## [TASK ITEM]
Where the string "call" occurs in the material below, report the whole line.
========================================
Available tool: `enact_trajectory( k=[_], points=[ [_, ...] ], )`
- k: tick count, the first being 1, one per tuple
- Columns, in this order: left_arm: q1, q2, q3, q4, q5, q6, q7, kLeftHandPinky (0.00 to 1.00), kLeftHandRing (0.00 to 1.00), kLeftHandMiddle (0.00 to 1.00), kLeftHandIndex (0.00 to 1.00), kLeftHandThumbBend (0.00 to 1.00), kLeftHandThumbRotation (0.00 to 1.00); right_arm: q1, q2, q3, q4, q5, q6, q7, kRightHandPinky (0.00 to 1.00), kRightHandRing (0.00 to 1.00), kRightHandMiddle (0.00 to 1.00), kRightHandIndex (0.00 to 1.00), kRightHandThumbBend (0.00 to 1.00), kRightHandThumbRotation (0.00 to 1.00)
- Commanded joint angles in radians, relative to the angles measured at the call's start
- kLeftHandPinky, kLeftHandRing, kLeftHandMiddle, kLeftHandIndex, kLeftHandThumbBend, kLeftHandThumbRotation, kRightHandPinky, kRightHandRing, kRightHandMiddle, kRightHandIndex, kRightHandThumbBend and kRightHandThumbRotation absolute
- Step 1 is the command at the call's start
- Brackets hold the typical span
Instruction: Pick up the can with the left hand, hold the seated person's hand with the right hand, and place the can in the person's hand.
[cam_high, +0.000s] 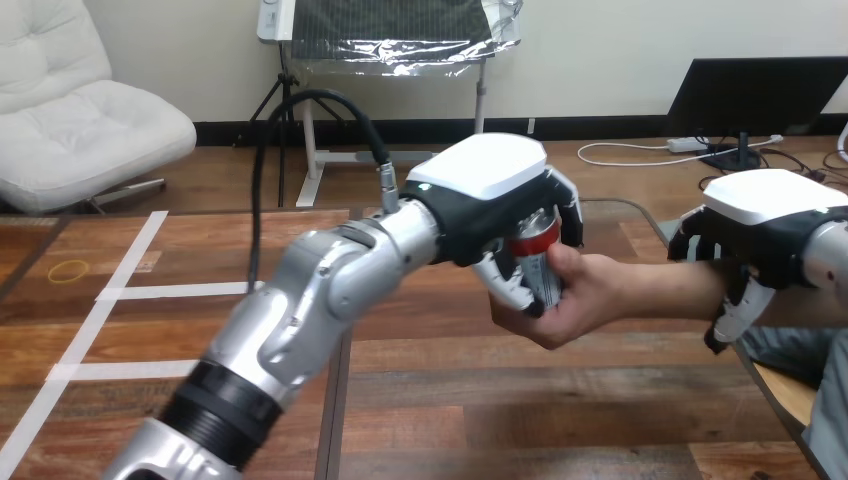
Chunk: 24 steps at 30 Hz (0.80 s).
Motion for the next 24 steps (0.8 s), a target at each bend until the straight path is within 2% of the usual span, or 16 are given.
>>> enact_trajectory(
  k=[1,5,11,20,24],
  points=[
    [-0.041,0.067,0.002,0.013,-0.009,-0.026,-0.032,0.57,0.68,0.73,0.77,0.74,0.11,-0.055,-0.047,-0.044,-0.044,-0.004,0.025,0.023,0.82,0.88,0.88,0.86,0.83,0.02],
    [-0.04,0.083,0.014,0.011,-0.025,-0.038,-0.05,0.57,0.69,0.74,0.78,0.73,0.11,-0.055,-0.054,-0.045,-0.043,0.004,0.018,0.032,0.86,0.9,0.9,0.87,0.82,0.03],
    [-0.032,0.117,0.035,0.015,-0.042,-0.074,-0.039,0.57,0.67,0.72,0.76,0.72,0.1,-0.056,-0.061,-0.045,-0.043,0.004,0.029,0.049,0.88,0.91,0.91,0.88,0.82,0.04],
    [-0.018,0.177,0.064,0.017,-0.063,-0.076,-0.02,0.57,0.67,0.72,0.75,0.73,0.13,-0.047,-0.081,-0.054,-0.043,0.009,0.016,0.046,0.88,0.9,0.9,0.87,0.82,0.03],
    [-0.008,0.205,0.084,0.011,-0.073,-0.067,-0.017,0.58,0.67,0.71,0.75,0.73,0.14,-0.036,-0.084,-0.067,-0.065,0.015,0.038,0.057,0.87,0.89,0.89,0.86,0.82,0.02]
  ],
)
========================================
## [RESULT BELOW]
- Commanded joint angles in radians, relative to the angles measured at the call's start
- Step 1 is the command at the call's start

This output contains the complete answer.